_To do_:
Report every line in the listing below where the string "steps" shows up.
————
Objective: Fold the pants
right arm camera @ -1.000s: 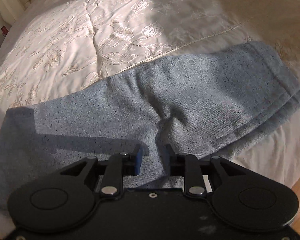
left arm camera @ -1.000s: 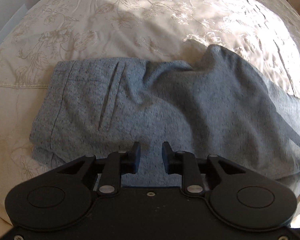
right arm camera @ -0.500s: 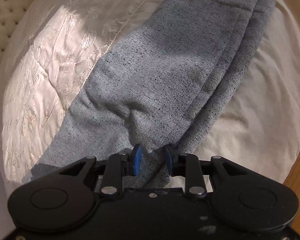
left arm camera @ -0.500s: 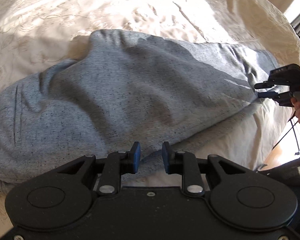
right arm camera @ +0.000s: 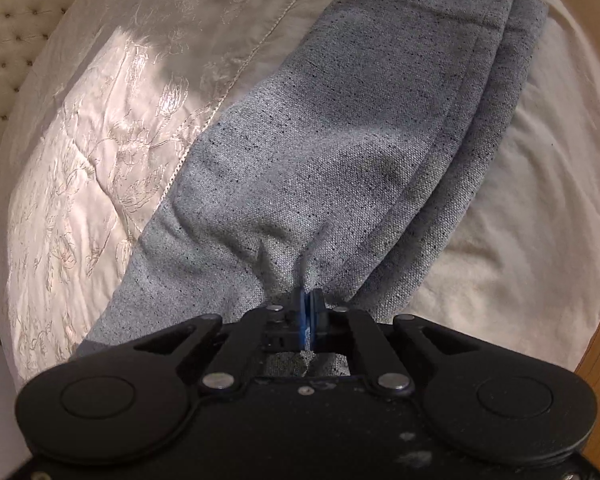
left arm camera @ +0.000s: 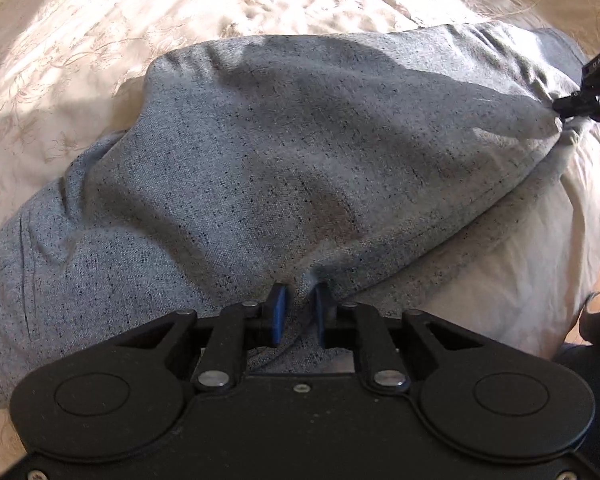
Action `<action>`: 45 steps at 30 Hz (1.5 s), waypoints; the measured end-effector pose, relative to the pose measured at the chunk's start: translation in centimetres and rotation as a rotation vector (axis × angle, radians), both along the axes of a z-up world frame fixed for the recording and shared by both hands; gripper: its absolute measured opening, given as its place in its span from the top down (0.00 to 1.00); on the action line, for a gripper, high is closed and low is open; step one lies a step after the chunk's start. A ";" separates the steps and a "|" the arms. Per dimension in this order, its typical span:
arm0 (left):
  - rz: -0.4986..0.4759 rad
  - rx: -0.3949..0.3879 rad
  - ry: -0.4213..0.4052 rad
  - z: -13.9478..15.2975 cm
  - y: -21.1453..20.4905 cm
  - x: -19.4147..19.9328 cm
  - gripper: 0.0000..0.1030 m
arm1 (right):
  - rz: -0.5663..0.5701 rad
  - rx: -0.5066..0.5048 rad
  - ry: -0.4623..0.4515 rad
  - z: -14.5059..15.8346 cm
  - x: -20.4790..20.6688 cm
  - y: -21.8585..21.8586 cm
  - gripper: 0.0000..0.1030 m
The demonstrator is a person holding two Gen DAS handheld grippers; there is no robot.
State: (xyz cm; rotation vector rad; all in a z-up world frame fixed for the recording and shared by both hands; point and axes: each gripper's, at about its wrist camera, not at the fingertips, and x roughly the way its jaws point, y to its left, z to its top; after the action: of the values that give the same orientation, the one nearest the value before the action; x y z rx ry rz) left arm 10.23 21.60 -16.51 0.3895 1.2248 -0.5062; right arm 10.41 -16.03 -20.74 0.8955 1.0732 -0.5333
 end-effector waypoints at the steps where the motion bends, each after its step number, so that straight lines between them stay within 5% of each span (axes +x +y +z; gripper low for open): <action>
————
_Output of the exercise_:
Action `<action>`: 45 steps at 30 Hz (1.5 s), waypoints; the measured end-effector pose, relative to the pose measured at the chunk's start: translation in centimetres and rotation as a rotation vector (axis × angle, radians), both along the axes of a z-up world frame fixed for the recording and shared by both hands; gripper: its absolute measured opening, given as its place in its span from the top down (0.00 to 1.00); on the action line, for a gripper, high is closed and low is open; step one lies a step after the chunk's start. A ";" separates the steps and a "|" the arms. Per dimension in this order, its typical span:
 end-effector waypoints at the steps where the motion bends, each after its step number, so that straight lines between them stay within 5% of each span (axes +x +y +z; gripper low for open): <action>

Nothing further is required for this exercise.